Application of medical cannabis in unstable angina and coronary artery disease: A case report

By March 18, 2021No Comments
Patient had a gradual lessening of UA-related pain, including frequency and character, after using an edible form of medical cannabis.

doi: 10.1097/MD.0000000000025172.

Affiliations

  • 1Center for Primary Care Medicine, Lawrenceville, NJ.
  • 2Geisinger Commonwealth School of Medicine, Scranton.
  • 3Center for Pharmacy Innovation and Outcomes, Forty Fort, PA.

Abstract

Rationale: First discovered in 1990, the endocannabinoid system (ECS) was initially shown to have an intimate relationship with central areas of the nervous system associated with pain, reward, and motivation. Recently, however, the ECS has been extensively implicated in the cardiovascular system with contractility, heart rate, blood pressure, and vasodilation. Emerging data demonstrate modulation of the ECS plays an essential role in cardio metabolic risk, atherosclerosis, and can even limit damage to cardiomyocytes during ischemic events.
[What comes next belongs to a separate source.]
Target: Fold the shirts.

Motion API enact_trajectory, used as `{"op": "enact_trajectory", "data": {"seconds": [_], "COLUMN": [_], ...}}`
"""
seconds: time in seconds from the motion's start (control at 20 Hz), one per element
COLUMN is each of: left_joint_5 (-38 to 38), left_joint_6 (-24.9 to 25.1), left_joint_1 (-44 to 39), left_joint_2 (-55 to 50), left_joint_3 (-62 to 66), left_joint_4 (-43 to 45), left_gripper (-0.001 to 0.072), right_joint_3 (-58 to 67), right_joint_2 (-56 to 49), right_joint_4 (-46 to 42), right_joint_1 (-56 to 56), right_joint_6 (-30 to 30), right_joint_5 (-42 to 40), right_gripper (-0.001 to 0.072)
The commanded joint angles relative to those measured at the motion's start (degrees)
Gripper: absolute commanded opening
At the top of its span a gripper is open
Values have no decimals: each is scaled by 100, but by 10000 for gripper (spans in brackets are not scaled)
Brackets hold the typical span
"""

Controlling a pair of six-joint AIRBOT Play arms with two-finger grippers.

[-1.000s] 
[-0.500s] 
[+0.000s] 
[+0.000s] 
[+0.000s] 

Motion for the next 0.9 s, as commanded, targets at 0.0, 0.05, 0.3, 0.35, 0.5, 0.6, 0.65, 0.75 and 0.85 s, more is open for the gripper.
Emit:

Patient concerns: This case describes a 63-year-old man who presented to a primary care physician for a medical cannabis (MC) consult due to unstable angina (UA) not relieved by morphine or cardiac medications; having failed all first- and second-line polypharmaceutical therapies. The patient reported frequent, unprovoked, angina and exertional dyspnea.

Diagnosis: Having a complex cardiac history, the patient first presented 22 years ago after a suspected myocardial infarction. He re-presented in 2010 and underwent stent placement at that time for inoperable triple-vessel coronary artery disease (CAD) which was identified via percutaneous transluminal coronary angioplasty. UA developed on follow-up and, despite medical management over the past 6 years, became progressively debilitating.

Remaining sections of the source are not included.